▸ Brief:
Please output the listing exactly as it stands, but omit any images.

#####

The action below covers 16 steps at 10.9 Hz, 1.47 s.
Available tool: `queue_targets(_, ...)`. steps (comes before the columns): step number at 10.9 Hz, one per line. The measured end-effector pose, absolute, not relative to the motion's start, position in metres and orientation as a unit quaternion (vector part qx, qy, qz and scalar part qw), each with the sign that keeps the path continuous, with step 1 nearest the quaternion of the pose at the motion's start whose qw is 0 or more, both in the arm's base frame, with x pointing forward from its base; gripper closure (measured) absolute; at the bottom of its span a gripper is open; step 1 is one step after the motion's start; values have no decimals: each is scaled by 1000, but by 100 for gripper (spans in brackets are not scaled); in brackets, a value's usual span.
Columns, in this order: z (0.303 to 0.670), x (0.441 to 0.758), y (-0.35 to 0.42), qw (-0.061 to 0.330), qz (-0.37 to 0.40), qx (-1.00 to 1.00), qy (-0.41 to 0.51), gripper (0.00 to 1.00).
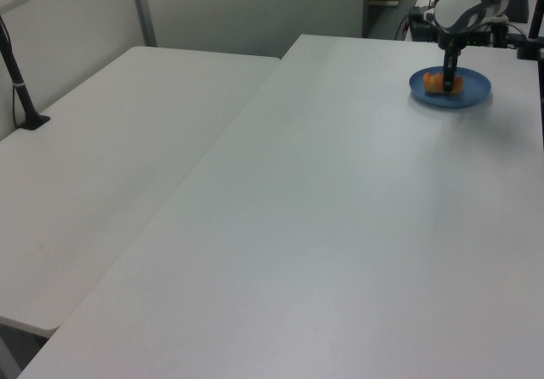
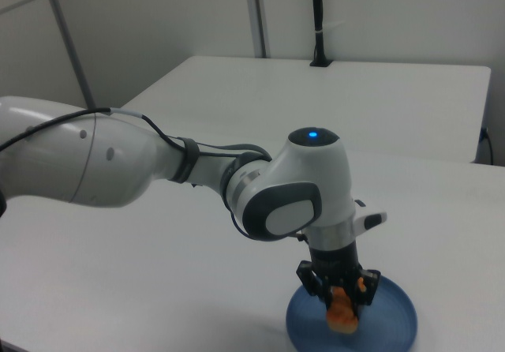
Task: Put the bread on the table
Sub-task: 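Lower the gripper and close it around the bread roll, then lift the bread roll off the plate and carry it beside the plate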
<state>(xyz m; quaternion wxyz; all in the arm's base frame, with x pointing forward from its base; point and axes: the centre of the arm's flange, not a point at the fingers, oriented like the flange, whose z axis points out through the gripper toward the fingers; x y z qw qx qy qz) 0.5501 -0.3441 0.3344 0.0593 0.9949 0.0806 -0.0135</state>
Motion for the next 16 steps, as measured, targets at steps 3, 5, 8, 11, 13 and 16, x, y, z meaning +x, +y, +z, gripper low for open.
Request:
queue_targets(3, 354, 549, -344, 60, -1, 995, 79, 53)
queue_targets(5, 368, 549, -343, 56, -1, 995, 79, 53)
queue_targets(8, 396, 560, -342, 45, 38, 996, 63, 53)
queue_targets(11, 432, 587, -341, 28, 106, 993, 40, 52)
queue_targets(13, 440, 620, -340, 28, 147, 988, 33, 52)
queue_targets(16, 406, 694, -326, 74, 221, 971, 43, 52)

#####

▸ Solution to this task:
The action below covers 16 steps at 10.9 Hz, 1.47 s.
Available tool: `queue_targets(_, ...)`. steps (comes before the columns): step number at 10.9 Hz, one per line. The measured end-effector pose, absolute, not relative to the motion's start, position in metres and orientation as a unit quaternion (vector part qx, qy, qz and scalar part qw), each with the sign that keeps the path continuous, with step 1 nearest the quaternion of the pose at the motion's start whose qw is 0 or more, both in the arm's base frame, with x pointing forward from its base; gripper closure (measured) absolute; at the bottom of its span a gripper is open; step 1 is one step after the motion's start; values have no decimals: each is scaled by 1000, but by 100 for gripper (spans in brackets are not scaled); in brackets, a value's usual span.
Columns, in this order: z (0.303 to 0.670), x (0.441 to 0.758), y (-0.35 to 0.42), qw (-0.061 to 0.330), qz (-0.37 to 0.40), qx (-1.00 to 1.00), qy (-0.41 to 0.51), gripper (0.00 to 1.00).
Task: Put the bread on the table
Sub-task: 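Lower the gripper and close it around the bread roll, then lift the bread roll off the plate and carry it beside the plate
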<state>(xyz m; quaternion wxyz; all in the arm's base frame, with x pointing forward from its base; point and axes: the centre of the arm's flange, not a point at the fingers, oriented like the flange, whose z axis points out through the gripper toward the fingers; x y z qw qx qy qz) 0.5501 -0.3441 0.3344 0.0593 0.9949 0.0806 -0.0135</state>
Motion for the next 16 steps, as measured, targets at steps 3, 5, 8, 11, 13 and 16, x, y, z meaning +x, +y, +z, gripper low for open.
Request:
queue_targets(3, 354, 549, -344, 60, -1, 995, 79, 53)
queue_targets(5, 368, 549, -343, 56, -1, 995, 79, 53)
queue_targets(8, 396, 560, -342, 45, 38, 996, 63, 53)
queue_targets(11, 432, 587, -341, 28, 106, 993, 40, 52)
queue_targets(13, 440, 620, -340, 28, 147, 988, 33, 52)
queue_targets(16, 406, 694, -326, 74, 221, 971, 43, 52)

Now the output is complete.